### TO DO:
If a line in the listing contains "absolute", copy it out whole.
◇ ◇ ◇ ◇ ◇
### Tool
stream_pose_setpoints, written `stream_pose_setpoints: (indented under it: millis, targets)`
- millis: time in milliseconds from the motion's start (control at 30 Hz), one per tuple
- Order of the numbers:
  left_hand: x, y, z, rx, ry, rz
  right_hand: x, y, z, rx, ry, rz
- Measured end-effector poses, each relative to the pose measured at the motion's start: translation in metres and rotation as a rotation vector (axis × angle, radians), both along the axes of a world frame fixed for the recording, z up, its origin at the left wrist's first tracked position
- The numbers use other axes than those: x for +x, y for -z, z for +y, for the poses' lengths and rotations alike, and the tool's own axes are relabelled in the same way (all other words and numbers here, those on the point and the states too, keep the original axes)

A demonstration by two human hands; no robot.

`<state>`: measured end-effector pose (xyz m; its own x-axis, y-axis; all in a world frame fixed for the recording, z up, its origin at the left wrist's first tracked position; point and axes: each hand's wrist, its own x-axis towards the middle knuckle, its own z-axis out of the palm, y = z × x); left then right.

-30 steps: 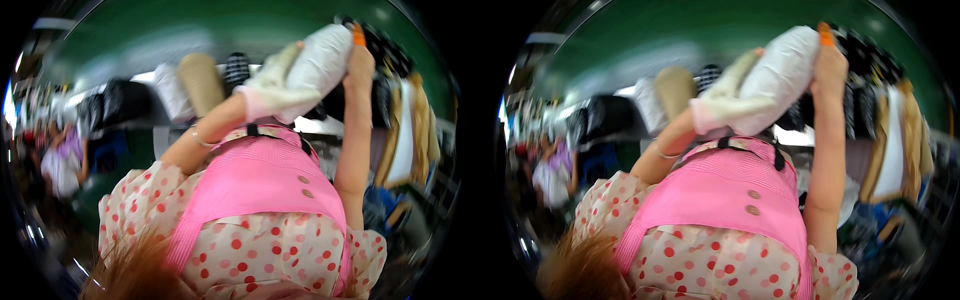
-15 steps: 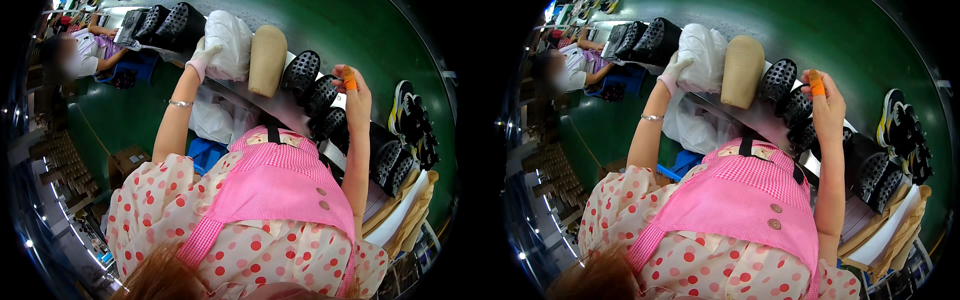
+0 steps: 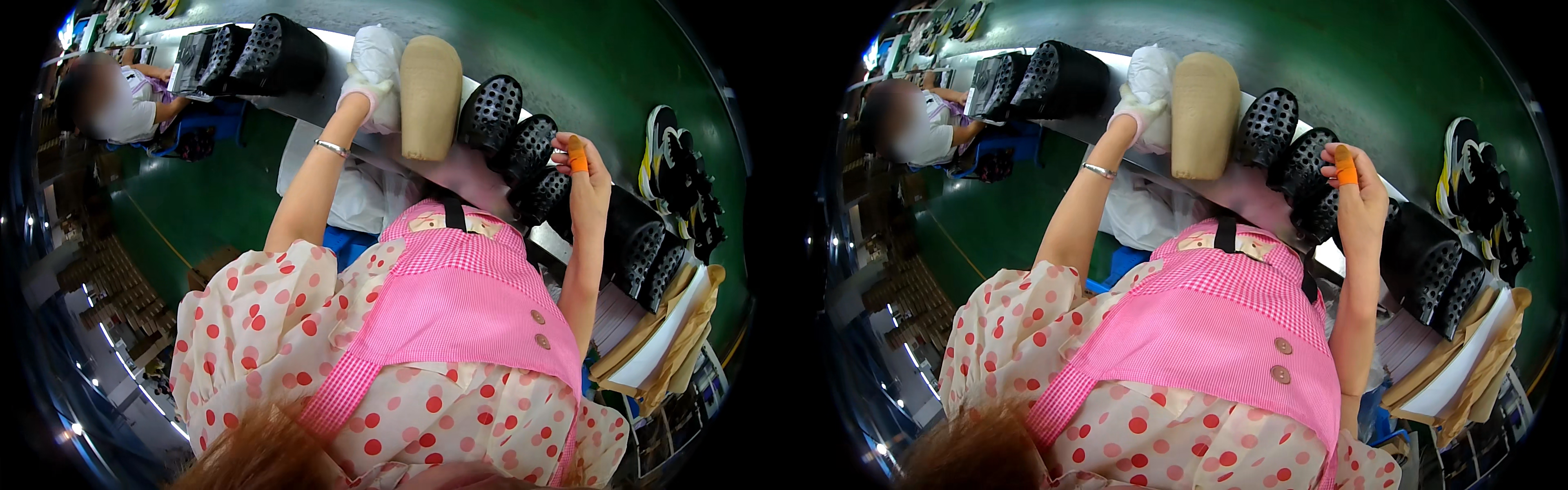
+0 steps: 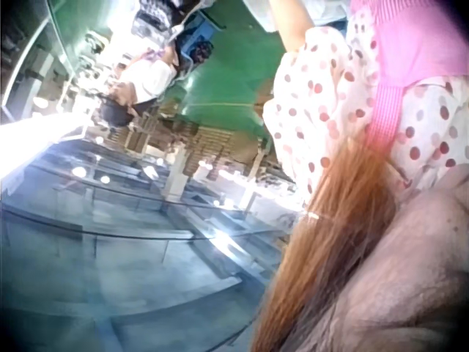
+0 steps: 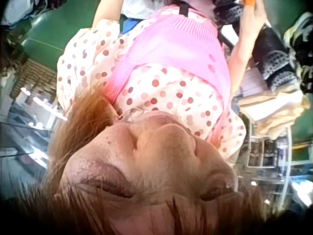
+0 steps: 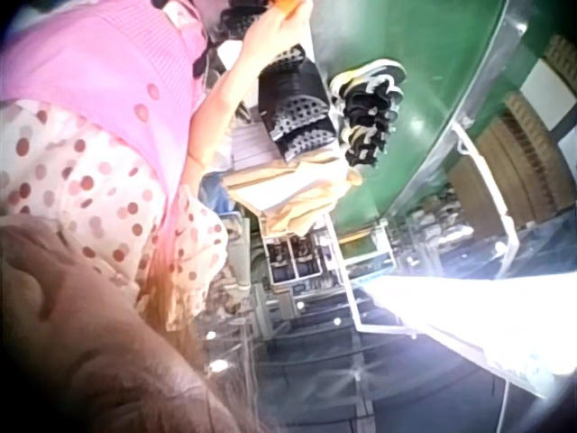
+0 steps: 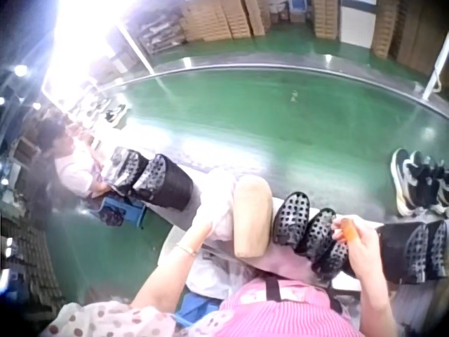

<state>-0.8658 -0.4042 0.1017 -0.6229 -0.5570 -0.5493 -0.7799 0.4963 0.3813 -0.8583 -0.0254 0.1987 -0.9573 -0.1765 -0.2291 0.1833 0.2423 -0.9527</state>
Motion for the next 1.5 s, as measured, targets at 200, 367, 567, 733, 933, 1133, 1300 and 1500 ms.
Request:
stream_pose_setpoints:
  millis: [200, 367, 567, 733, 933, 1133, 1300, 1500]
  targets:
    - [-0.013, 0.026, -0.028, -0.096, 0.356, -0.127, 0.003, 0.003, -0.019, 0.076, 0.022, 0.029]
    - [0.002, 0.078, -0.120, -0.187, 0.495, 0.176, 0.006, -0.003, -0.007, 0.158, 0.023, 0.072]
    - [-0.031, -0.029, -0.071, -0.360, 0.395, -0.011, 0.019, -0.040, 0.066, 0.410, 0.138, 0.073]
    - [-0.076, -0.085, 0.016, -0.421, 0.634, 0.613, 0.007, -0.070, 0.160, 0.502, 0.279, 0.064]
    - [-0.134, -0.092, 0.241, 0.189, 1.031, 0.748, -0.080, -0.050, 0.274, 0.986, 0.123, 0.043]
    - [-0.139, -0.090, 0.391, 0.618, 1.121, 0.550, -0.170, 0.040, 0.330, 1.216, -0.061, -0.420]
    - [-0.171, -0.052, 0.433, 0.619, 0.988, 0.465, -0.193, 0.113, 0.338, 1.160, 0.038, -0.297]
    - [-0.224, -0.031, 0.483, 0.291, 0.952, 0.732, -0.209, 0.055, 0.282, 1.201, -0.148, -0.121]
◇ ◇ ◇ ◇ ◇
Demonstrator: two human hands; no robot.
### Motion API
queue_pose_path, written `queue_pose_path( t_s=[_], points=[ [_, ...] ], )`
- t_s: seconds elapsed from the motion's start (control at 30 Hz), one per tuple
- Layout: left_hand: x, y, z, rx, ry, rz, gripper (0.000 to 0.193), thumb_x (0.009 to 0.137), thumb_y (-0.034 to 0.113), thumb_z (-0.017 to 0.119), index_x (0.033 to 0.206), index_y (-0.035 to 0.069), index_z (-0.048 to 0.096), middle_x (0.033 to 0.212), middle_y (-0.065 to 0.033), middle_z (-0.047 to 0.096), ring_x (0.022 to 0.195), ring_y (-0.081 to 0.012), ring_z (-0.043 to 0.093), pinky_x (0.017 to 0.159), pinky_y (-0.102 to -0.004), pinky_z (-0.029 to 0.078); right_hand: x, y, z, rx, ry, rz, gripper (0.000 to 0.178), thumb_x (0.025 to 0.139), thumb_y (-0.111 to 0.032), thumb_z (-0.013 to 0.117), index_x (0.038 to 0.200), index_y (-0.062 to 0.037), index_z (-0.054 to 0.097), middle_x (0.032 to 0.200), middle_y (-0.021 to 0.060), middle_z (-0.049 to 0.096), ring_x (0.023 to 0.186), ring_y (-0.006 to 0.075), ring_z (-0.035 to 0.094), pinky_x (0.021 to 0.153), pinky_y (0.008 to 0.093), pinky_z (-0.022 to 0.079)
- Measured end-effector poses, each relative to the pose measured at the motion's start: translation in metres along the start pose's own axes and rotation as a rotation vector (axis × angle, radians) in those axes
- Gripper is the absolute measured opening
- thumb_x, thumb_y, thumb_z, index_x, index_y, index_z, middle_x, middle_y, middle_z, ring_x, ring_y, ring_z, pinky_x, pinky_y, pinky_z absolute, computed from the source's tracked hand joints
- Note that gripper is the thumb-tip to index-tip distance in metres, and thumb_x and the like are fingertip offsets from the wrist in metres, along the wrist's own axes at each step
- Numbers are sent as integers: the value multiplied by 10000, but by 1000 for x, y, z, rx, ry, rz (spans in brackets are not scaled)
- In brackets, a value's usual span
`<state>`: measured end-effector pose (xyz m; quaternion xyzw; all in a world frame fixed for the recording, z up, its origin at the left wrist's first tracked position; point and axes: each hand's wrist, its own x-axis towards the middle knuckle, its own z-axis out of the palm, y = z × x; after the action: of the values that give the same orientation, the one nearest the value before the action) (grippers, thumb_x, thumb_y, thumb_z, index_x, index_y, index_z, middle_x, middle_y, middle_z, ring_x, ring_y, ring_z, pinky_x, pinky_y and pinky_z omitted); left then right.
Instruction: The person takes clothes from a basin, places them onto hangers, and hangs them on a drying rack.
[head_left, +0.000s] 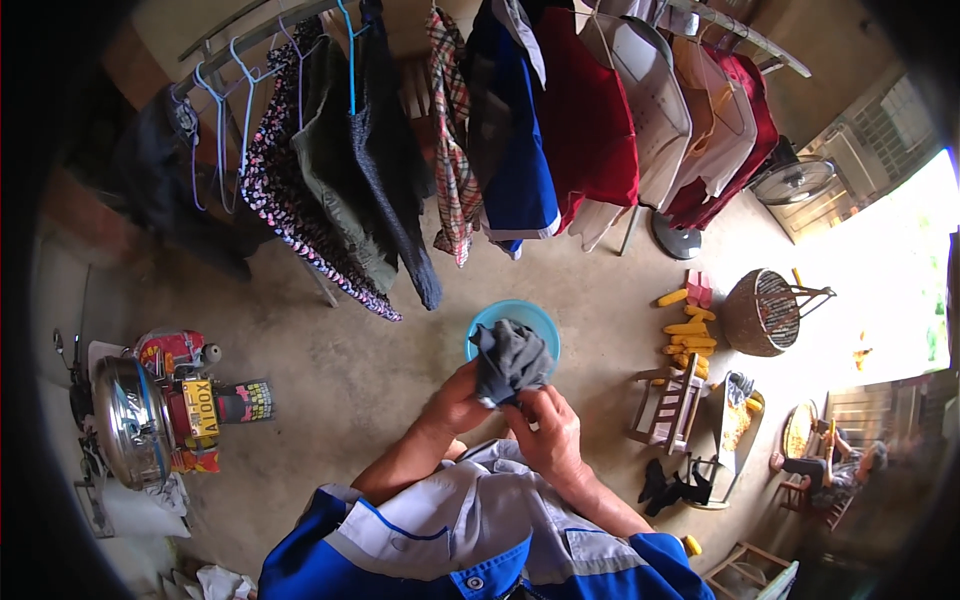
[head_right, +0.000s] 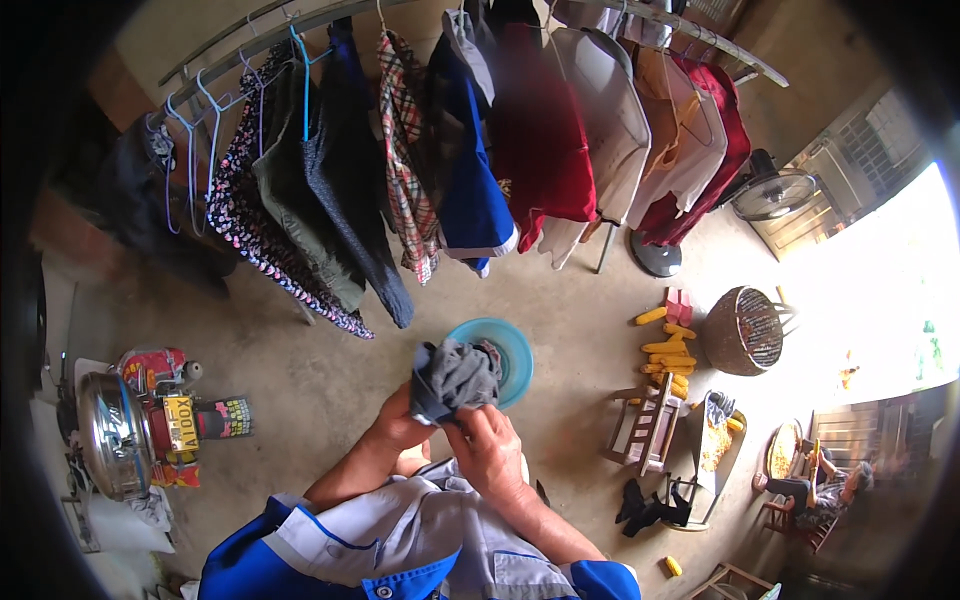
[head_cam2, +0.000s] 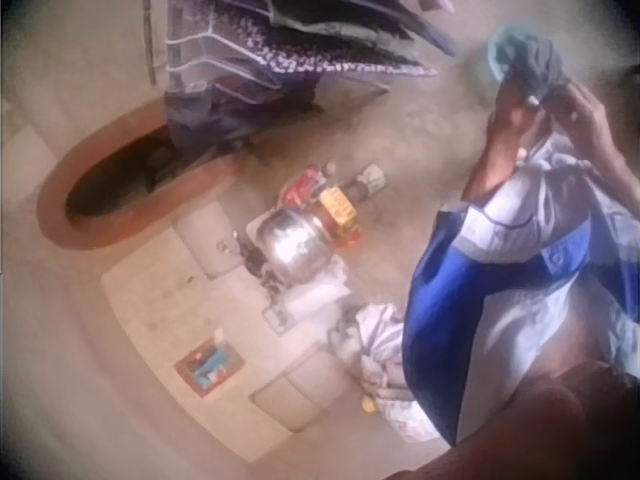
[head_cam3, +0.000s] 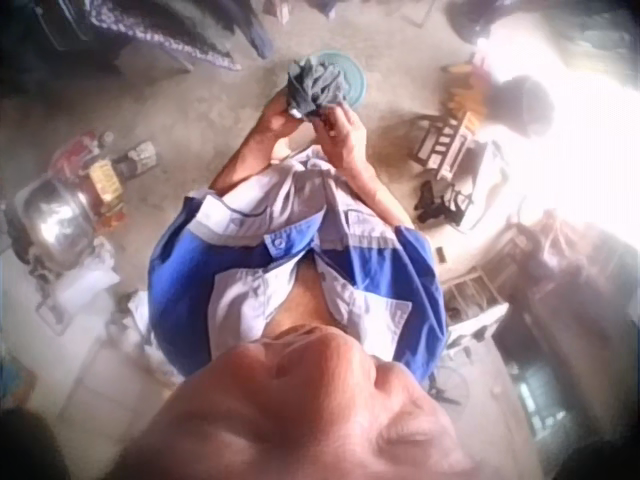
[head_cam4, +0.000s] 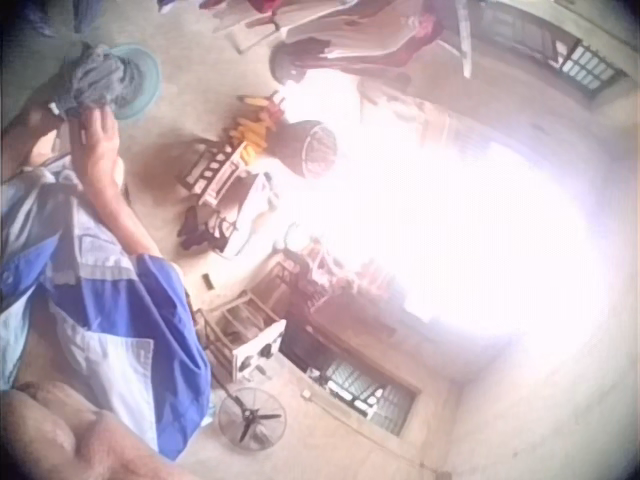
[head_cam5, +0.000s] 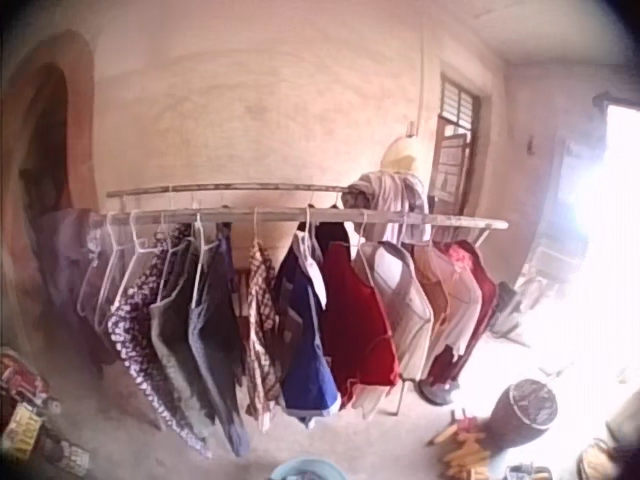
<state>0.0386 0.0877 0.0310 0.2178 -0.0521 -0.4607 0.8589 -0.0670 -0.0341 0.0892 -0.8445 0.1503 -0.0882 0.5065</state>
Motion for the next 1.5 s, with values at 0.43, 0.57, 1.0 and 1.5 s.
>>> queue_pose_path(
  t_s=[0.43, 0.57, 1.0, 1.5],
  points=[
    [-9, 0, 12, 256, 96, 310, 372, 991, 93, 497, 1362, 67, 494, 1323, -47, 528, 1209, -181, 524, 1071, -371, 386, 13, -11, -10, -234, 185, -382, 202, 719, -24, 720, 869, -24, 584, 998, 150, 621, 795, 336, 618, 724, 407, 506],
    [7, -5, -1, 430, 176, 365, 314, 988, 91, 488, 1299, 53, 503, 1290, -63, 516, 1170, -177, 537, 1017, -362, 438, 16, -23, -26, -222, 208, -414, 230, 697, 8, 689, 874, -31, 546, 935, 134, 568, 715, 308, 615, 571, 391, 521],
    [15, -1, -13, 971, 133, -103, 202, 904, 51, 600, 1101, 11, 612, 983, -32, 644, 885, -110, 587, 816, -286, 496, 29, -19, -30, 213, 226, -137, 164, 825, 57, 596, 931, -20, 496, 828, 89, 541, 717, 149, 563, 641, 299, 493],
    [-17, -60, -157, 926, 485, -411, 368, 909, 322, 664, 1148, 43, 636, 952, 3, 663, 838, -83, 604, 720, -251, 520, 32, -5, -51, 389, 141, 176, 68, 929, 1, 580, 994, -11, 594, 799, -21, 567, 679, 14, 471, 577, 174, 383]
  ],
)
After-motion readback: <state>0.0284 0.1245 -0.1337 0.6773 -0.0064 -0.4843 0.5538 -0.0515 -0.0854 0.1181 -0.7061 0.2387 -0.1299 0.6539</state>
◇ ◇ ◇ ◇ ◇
### OUTPUT:
- Gripper is the absolute measured opening
- thumb_x, thumb_y, thumb_z, index_x, index_y, index_z, middle_x, middle_y, middle_z, ring_x, ring_y, ring_z, pinky_x, pinky_y, pinky_z absolute, computed from the source's tracked hand joints

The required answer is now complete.